For years I’ve nurtured the hope that I could write a book, maybe even two, and I’ve dreamed dreams of ‘being a writer’, making a living from my books, entertaining, educating, and putting something back into the literary stacks from which I’ve received so much pleasure.

Of course, dreaming about it doesn’t make it happen. We all know that. I know that. Even so, it doesn’t get me any nearer the typewriter. Looking up from this screen, I can see a pile of a dozen books specifically written to help the keen amateur to conjure up this elusive creation called a ‘book’. There are magazines littered around my home, with bookmarks and sticky notes and torn out articles from previous magazines – all in various states of being read. And don’t get me started on the backlog of online magazines that are stacked in my ‘To Read’ folder on my laptop!
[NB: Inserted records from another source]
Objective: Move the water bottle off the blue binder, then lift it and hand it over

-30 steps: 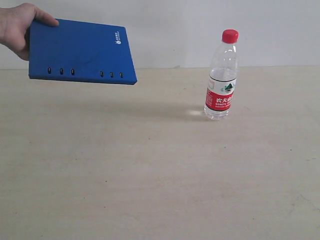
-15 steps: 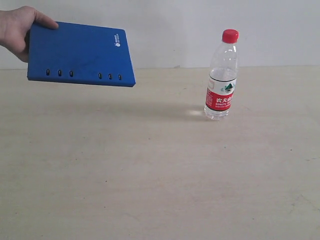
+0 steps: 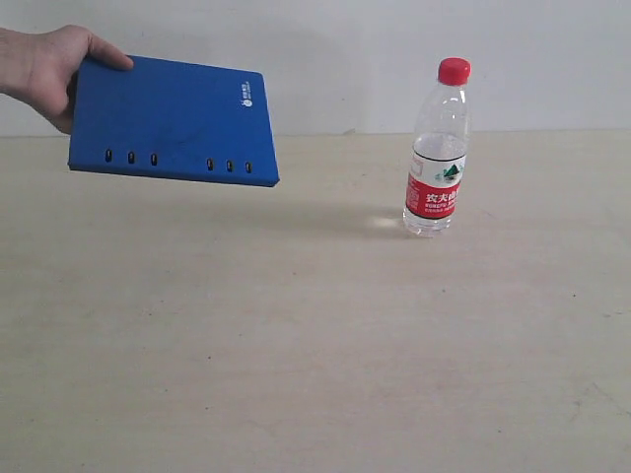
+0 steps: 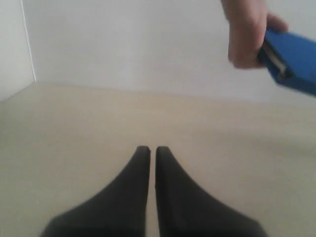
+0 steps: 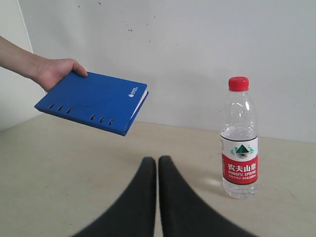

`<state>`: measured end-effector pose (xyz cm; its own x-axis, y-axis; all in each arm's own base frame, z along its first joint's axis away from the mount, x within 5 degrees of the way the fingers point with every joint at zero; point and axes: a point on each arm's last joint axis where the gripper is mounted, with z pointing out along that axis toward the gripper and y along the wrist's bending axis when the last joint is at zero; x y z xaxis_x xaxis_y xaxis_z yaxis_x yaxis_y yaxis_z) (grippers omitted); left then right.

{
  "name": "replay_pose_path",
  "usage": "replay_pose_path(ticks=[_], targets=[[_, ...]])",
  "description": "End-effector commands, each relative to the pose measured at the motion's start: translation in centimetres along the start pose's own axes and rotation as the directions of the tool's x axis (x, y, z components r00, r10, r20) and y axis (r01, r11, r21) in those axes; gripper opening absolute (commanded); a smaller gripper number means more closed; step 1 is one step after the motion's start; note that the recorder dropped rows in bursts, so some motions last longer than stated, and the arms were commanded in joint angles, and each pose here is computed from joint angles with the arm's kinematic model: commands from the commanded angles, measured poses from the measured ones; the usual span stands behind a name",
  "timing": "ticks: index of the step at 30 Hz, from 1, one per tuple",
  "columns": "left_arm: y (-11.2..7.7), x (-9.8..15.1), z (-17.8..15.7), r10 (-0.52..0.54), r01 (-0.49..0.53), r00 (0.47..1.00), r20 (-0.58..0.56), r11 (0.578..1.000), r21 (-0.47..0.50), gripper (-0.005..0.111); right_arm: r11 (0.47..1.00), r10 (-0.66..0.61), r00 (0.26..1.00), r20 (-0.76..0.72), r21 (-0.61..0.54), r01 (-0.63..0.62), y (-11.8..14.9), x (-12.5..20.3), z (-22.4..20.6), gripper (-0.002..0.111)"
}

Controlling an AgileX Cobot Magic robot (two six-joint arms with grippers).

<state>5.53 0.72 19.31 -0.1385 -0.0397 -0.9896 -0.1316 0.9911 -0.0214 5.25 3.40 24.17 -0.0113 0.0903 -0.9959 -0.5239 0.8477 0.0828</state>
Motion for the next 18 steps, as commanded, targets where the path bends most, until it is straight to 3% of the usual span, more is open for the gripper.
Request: replay_pose_path(ticks=[1, 18], targets=[[0.02, 0.6, -0.02, 0.047, -0.047, 0.997, -0.057, 0.999, 0.001, 0.004, 1.0, 0.0, 1.0, -0.001, 0.0, 0.0, 0.0, 0.04, -0.01, 0.0], [0.04, 0.58, -0.02, 0.071, -0.071, 0.996, -0.054, 0.998, 0.0, 0.004, 1.0, 0.0, 1.0, -0.001, 0.0, 0.0, 0.0, 0.04, -0.01, 0.0]])
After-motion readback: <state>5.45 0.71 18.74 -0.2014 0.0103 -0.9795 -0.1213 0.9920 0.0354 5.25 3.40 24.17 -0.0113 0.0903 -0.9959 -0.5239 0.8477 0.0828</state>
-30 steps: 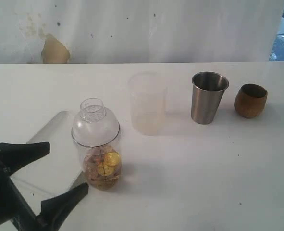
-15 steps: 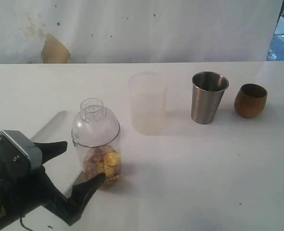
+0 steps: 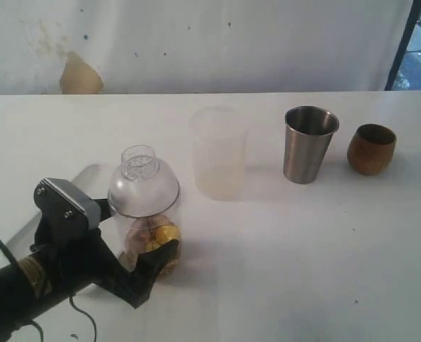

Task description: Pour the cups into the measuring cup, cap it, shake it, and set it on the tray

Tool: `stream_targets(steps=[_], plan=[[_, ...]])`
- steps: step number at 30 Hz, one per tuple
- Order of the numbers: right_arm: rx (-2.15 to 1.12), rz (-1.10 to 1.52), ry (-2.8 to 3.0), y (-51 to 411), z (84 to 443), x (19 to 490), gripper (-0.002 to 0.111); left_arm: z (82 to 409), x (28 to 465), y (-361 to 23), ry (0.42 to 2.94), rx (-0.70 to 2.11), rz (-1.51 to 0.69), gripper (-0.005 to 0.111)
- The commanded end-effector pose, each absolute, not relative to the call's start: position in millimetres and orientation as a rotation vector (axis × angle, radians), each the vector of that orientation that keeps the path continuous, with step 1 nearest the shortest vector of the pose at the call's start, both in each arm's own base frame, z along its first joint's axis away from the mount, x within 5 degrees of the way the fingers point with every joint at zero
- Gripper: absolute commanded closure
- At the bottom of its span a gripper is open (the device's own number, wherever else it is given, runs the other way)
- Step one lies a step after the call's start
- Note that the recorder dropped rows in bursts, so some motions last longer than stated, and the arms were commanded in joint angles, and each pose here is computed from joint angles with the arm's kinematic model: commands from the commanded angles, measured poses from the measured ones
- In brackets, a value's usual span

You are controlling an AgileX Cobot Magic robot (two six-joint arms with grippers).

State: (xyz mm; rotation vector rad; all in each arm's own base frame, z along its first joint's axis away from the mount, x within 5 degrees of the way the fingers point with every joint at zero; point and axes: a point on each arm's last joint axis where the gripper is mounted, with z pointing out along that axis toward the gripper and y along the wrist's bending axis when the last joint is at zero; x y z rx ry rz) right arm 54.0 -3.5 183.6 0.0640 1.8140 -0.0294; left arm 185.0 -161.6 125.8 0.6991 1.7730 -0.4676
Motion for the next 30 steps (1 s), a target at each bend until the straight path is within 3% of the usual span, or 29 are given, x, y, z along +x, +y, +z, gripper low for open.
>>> stream_targets(steps=[1, 30], plan=[[0.070, -0.039, 1.801, -4, 184, 54, 0.108, 125, 187, -161, 1.781, 0.684, -0.447, 0.002], [0.054, -0.052, 1.804, -4, 184, 54, 0.108, 117, 226, -184, 1.765, 0.534, -0.418, 0.002]])
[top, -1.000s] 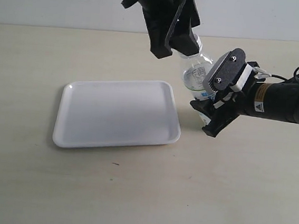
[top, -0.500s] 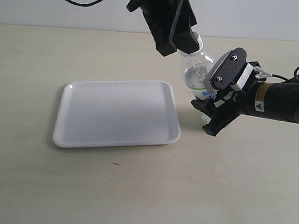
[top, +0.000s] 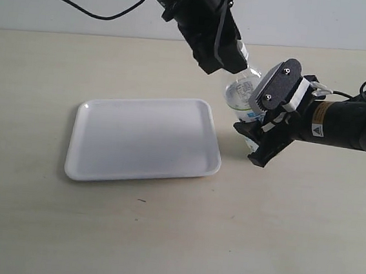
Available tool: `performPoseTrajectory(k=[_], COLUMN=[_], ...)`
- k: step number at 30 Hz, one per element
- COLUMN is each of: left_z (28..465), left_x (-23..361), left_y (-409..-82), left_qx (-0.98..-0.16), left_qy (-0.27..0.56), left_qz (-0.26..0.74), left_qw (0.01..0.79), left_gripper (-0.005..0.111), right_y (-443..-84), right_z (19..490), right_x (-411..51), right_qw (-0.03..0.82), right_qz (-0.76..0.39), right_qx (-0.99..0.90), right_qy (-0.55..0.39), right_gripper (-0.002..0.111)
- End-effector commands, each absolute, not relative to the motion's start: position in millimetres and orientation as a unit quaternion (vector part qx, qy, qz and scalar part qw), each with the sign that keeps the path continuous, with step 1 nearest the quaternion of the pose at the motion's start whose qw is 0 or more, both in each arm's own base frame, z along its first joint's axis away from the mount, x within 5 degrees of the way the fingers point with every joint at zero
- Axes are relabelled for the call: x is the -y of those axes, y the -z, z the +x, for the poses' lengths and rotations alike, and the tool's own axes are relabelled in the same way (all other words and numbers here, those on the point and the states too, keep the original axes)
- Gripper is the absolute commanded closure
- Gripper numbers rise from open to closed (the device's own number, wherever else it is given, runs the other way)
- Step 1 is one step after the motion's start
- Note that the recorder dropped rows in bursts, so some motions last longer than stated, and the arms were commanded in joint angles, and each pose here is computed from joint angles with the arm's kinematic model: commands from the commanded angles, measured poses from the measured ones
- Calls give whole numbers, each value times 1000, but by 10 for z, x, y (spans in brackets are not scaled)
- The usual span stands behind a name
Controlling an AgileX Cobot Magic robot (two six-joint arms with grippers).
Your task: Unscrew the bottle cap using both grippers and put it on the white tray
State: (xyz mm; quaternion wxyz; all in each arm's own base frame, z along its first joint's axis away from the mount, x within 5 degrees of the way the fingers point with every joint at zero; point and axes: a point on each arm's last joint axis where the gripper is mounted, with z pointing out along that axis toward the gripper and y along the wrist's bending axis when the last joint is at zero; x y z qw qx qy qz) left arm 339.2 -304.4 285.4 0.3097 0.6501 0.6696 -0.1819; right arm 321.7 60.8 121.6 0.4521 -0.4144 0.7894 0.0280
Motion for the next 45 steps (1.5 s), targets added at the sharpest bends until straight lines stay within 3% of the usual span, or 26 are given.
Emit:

Yet how many words have I written so far? None.

Actually, that’s not strictly true.

I’ve got plans and outlines and ideas all in stages of development in various files on various devices. And some of them even make their way into their own exclusive folder before I lose interest!

Why is that?

I think at last I have a clue. Reading an interview yesterday with crime writer, Mark Billingham, he said something that really made me think:

‘Write the book you want to read.’

So simple. Yet so profound. And so different to the way I’ve been approaching this whole idea/planning/writing maelstrom.

Which brings me back, at last, to the questions posed at the head of this post:

Do you have a book in you? Fact or fiction? Related to your blog or totally different?

Do I have a book in me? Oh yes – and more than one, I hope! Time will tell if I actually develop the discipline and the perseverance – not to mention the skill – necessary to get it out of my head and onto the page.

Fact or fiction? Fiction, always, would be my choice. I’ve always preferred my facts in fictional form, actually – historical fiction, science fiction – fiction where I can learn something new is always a great treat, I find.

Related to my blog or totally different? Hmm. That’s a tough one. My blog is what it is because it’s something very dear to my heart. It seems to me that filling our spirit by finding out what we love and immersing ourselves in more of it is fundamental to a happy, fulfilled way of living. And it’s that concept that rolls about in my head most often, so anything I write tends to come from that starting point.

Having said that, however, my fundamental desire for my writing is to entertain more than educate, so humour and fantasy and a vision of a potential new reality feels both compelling and needed, especially today, in this world filled with so much turmoil and heartbreak.

It’s certainly the kind of book I want to read.

And now I’m interested to know: what’s the book you want to read? And are you writing it?